Eparchia nell'Impero bizantino [modifica]

In seguito alla riforma teodosiana (379-395), il termine Eparchia è stato utilizzato nell'Impero romano d'Oriente per indicare una circoscrizione amministrativa equivalente alla latina provincia. Tali entità scomparvero poi nel VII secolo con l'istituzione dei temi.

Nella capitale Costantinopoli, invece, il titolo di eparca del pretorio o eparca di Costantinopoli (greco: ἔπαρχος τοῦ πραιτωρίου, eparcos tu praitoriu) passò ad indicare, sino alla fine dell'Impero, il prefetto del pretorio d'Oriente e governatore della città.

Eparchia nelle Chiese cristiane [modifica]

Il termine eparchia è utilizzato in molte Chiese cristiane per indicare una circoscrizione amministrativa o religiosa.

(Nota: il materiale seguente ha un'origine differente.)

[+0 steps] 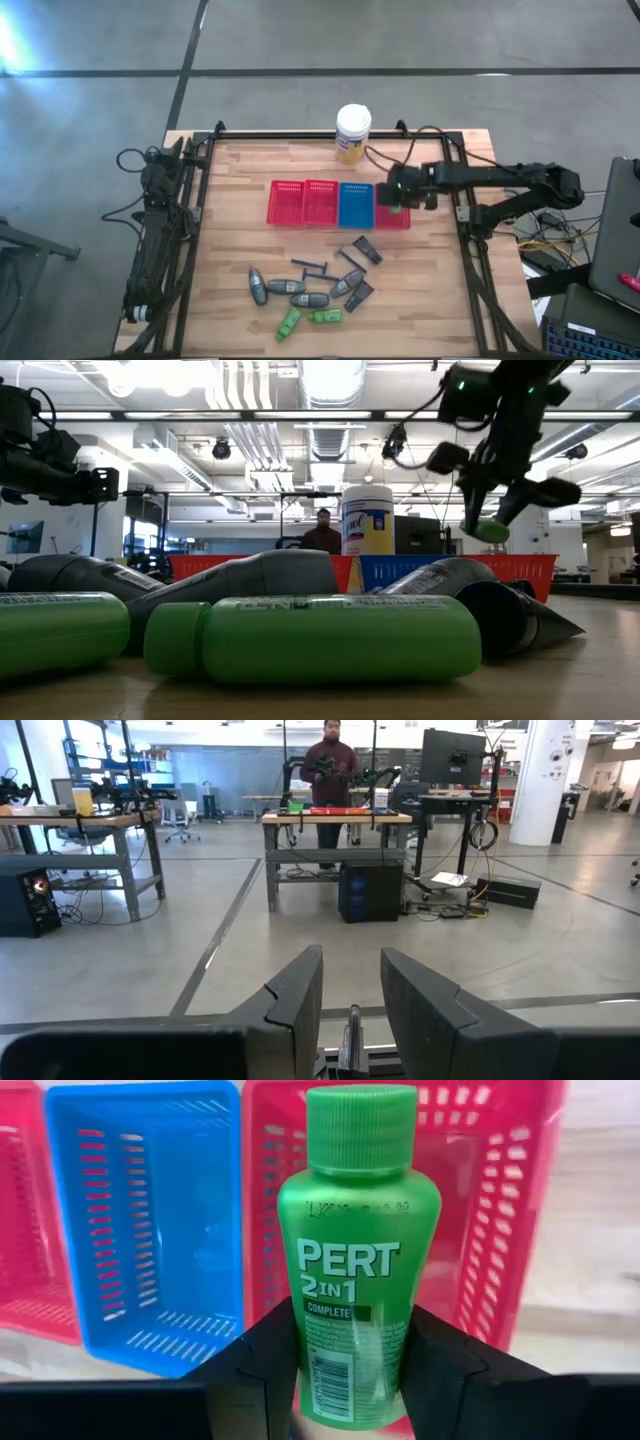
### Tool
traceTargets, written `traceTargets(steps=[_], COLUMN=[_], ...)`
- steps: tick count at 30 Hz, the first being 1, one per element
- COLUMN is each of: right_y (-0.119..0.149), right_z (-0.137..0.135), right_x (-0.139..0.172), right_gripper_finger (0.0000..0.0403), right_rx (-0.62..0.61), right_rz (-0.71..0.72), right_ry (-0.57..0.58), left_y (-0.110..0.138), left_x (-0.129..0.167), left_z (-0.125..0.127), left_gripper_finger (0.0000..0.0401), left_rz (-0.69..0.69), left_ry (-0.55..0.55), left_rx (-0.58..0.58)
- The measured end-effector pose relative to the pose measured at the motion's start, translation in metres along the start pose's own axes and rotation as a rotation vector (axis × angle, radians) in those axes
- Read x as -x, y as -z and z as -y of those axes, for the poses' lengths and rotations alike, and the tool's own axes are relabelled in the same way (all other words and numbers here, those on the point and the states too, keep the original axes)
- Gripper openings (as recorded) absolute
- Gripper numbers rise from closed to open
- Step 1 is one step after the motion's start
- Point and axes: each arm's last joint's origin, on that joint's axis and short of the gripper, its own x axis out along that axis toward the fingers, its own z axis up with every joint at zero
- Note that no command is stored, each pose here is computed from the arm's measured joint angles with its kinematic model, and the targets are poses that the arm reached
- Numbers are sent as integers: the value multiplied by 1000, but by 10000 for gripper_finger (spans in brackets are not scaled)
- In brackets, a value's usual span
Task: Pick & Place Travel size toiletries
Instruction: Put the green shampoo into the right red bin, then put the black deodorant into the left red bin
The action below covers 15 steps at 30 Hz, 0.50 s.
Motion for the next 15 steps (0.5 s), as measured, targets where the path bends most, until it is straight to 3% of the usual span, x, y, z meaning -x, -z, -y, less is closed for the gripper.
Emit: traceTargets(steps=[6, 15], right_y=[-8, -10], right_z=[0, -9], right_x=[-22, -31], right_gripper_finger=[160, 237], right_rx=[54, 105], right_rz=[-119, -111], right_ry=[64, 95], left_y=[0, 0], left_x=[0, 0], left_z=[0, 0], left_gripper_finger=[110, 110], left_rz=[0, -1], left_ry=[0, 0], left_rx=[0, -1])
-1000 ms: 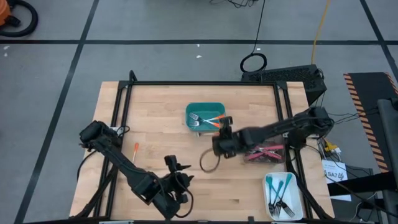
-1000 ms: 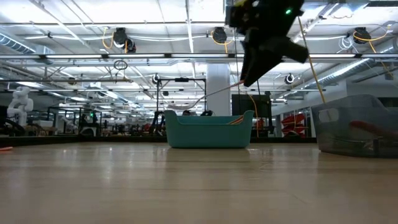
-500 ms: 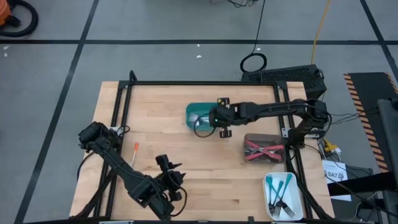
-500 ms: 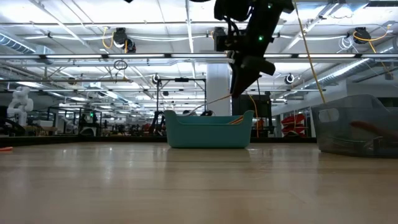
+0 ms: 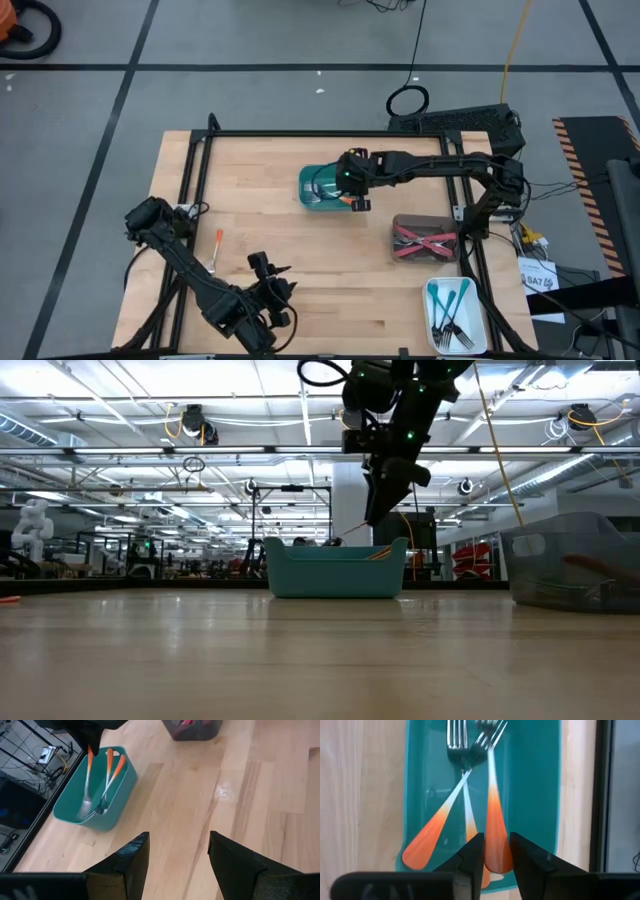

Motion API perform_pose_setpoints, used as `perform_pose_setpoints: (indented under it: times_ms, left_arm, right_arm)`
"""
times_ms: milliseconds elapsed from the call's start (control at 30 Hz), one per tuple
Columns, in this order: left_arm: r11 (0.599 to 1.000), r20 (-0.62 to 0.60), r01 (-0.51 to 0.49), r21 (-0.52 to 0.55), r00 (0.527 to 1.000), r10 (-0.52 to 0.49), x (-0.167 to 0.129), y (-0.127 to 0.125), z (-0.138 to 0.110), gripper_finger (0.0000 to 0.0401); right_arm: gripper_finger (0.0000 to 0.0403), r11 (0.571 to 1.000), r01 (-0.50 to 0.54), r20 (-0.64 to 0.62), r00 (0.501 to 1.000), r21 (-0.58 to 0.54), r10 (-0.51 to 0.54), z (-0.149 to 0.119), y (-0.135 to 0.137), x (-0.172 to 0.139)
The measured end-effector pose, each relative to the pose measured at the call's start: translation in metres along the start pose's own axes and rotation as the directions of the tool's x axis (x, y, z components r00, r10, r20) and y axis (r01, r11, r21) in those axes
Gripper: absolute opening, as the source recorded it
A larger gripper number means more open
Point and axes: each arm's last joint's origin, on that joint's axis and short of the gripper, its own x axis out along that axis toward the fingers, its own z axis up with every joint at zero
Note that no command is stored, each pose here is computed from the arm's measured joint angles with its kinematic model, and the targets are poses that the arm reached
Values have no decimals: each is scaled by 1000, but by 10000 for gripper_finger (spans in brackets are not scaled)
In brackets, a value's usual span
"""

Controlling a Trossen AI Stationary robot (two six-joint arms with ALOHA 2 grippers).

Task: Sort silverware by color (type)
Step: Put the orange fork into the blue bin

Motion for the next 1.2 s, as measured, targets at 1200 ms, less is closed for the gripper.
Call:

Il corrispondente titolo spettante al suo capo è eparca o vescovo.

Chiesa ortodossa [modifica]

Il termine è tutt'oggi utilizzato per indicare alcune suddivisioni nelle Chiese Ortodosse.

Chiesa cattolica [modifica]

Nella Chiesa cattolica di rito orientale si chiama eparchia una porzione di territorio e di fedeli che vengono affidati alla cura pastorale di un eparca o vescovo; l'eparchia quindi è del tutto corrispondente alla diocesi della Chiesa latina.

Le eparchie (e i loro eparchi) sono disciplinate dai canoni 177-310 del Codice dei canoni delle Chiese orientali.

In Italia la Chiesa di rito bizantino è organizzata in due eparchie: l'eparchia di Lungro nell'Italia continentale e l'eparchia di Piana degli Albanesi con giurisdizione sulla Sicilia, insieme al monastero esarchico di Grottaferrata.